I jumped off the wagon to run into the store, but wasn’t paying attention . I bumped into an old man, causing him to drop the bag of candy that was in his own hand. I apologized to him as I looked to see if Pa had seen it. He had, and he gave me a disapproving look. As I helped the old man pick up his candy, he offered me a piece. I was never one to turn down candy, and if Pa hadn’t been sitting right there, I would have gotten a piece. But Pa simply stated in that warning voice I knew so well, “He can buy his own.” I could tell Pa was upset with me for forgetting my manners.
I went to the store and handed Miss Hattie my nickel as she filled the little bag with candy. She asked me how things were and I told her they were bad. “I’ve never seen things so bad before! We haven’t had any rain all summer, and our spring was really bad too. Pa’s awful worried, I know. He’s not sleeping at night. But he tries not to let me see his worry.”
Hattie came from around the counter and put an arm around my shoulder. “Well, that’s a father’s way, Mark. He wants to protect you from this.”
“But he can’t!” I declared. “I can see it all around me. If it don’t rain soon, we’ll-“
Hattie stopped me with a finger. “Now, I’ve lived here my whole life, and I’m telling ya, Mark, that things will get better! I’ve been through worse times then this before and I’m still here.”
I nodded as I left the store. I didn’t see Pa anywhere on the street, so I walked down to the saloon. It was full of men. I walked up and peaked under the door. The old man from earlier was in there. His name, I discovered, was Jonas Epps, and he was telling Pa how he could get water. He said we could use a willow stick and it would point us to water on our own land. Most of the men didn’t believe him, including my Pa. But there was something about Jonas that I really liked! And I couldn’t help but believe him.
I sat outside the saloon eating my candy. Pa had forbade me from coming inside – even when he was in there. I knew I was pushing it still sitting outside the saloon where I could hear the conversation, because he said that sometimes the language got colorful and the conversations were too adult for me to hear, but today the conversation seemed innocent enough, and the language didn’t sound too colorful!
I was so involved in my candy that I didn’t notice Pa and Micah come out. I suddenly jumped up as Pa glared at me. “I said I’d meet you at Hattie’s,” Pa stated.
I could tell he wasn’t too pleased with me being there, so I had to think of something clever to say really fast!

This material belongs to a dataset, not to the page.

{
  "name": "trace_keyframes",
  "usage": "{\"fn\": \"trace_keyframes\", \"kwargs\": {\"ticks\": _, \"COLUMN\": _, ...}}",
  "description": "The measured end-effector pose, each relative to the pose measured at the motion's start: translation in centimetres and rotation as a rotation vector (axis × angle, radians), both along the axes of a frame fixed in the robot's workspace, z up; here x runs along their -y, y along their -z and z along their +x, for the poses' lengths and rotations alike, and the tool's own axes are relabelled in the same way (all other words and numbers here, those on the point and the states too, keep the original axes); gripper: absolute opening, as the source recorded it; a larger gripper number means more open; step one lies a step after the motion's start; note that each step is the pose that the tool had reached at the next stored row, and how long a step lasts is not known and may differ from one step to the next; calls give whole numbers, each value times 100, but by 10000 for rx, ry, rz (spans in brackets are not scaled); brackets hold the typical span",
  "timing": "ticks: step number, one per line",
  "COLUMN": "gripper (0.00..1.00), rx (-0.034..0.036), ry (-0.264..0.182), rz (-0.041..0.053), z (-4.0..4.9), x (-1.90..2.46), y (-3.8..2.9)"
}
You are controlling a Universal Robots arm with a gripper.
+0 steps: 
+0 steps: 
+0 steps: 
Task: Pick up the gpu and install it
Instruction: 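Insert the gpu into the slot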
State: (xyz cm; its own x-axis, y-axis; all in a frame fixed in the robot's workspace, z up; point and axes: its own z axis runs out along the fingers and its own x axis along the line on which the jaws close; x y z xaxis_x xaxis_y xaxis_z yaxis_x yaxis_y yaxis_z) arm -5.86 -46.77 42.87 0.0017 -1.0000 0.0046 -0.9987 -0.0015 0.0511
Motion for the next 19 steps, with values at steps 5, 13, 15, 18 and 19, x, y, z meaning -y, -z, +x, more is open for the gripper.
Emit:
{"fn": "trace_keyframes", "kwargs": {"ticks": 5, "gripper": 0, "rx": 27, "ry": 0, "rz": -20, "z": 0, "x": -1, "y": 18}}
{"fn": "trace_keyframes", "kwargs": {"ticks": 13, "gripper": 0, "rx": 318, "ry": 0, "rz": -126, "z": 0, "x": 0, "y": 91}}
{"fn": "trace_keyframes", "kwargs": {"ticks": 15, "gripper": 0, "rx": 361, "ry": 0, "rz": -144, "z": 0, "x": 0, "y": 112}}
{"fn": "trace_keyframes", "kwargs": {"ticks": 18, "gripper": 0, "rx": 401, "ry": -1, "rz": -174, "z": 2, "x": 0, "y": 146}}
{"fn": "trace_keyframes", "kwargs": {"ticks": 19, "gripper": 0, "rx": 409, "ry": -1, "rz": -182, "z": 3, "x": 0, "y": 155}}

So, I simply stated, “But you were here!”
Pa gave me one of those looks like that if we had been at home, I would have never gotten away with it. Then I ran off with him to Hattie’s.
We went to the store to get supplies. We had all sorts of supplies to get! Pa told me to start loading the wagon. He carried some supplies out and told me to start putting them in the wagon. But after he went back inside to get more of the supplies, I stood and looked off in the distance, thinking about poor Mr. Jonas not being believed! I just figured that people should have more faith then that…Pa came out and caught me day-dreaming. “Sack too heavy?” he snapped at me.
I could tell Pa was in a bad mood. I knew the drought was getting to him, but apparently there was more too it. I couldn’t help but to think that it had something to do with those men who were in town and Mr. Jonas giving false hope, as Pa thinks.
As I started helping Pa again, I asked him if he really thought Mr. Jonas was lying. He didn’t want to call it lying, but just a strange idea. I still wanted to know how he did it and asked Pa if I could ask him sometime. “You just save your breath for cooling your soup!” Pa answered.
I couldn’t believe how mean Pa was being. He was in a bad mood and taking it out on everyone! I grabbed the supplies from him and put them in the wagon. Pa pulled me back to his side though and told me he didn’t mean to be disrespectful. Pa felt that he could do folks a lot of harm. I didn’t believe him, but I didn’t say so.
I took a break from loading the wagon to get some candy. Pa saw me, and told me to keep my mind on my work. Like I said, he was in a bad mood! I guess everything was suddenly getting to him and I was the closest target for his venting! I would try to do my best to stay on his good side!
As I started to get back to work, I saw a man beating up on poor old Mr. Jonas. I got Pa’s attention and he grabbed his rifle and went to help. I was happy to see him stand up for Mr. Jonas. We found out that he didn’t even have money to stay in the hotel. I started to suggest he stay with us, but with Pa’s mood the way it was, I wasn’t going to say too much! Pa knew though what I was suggesting just by saying the word “Maybe…” Pa suggested Mr. Jonas stay the night with us. I was happy and went to tie his mule to the back of the wagon.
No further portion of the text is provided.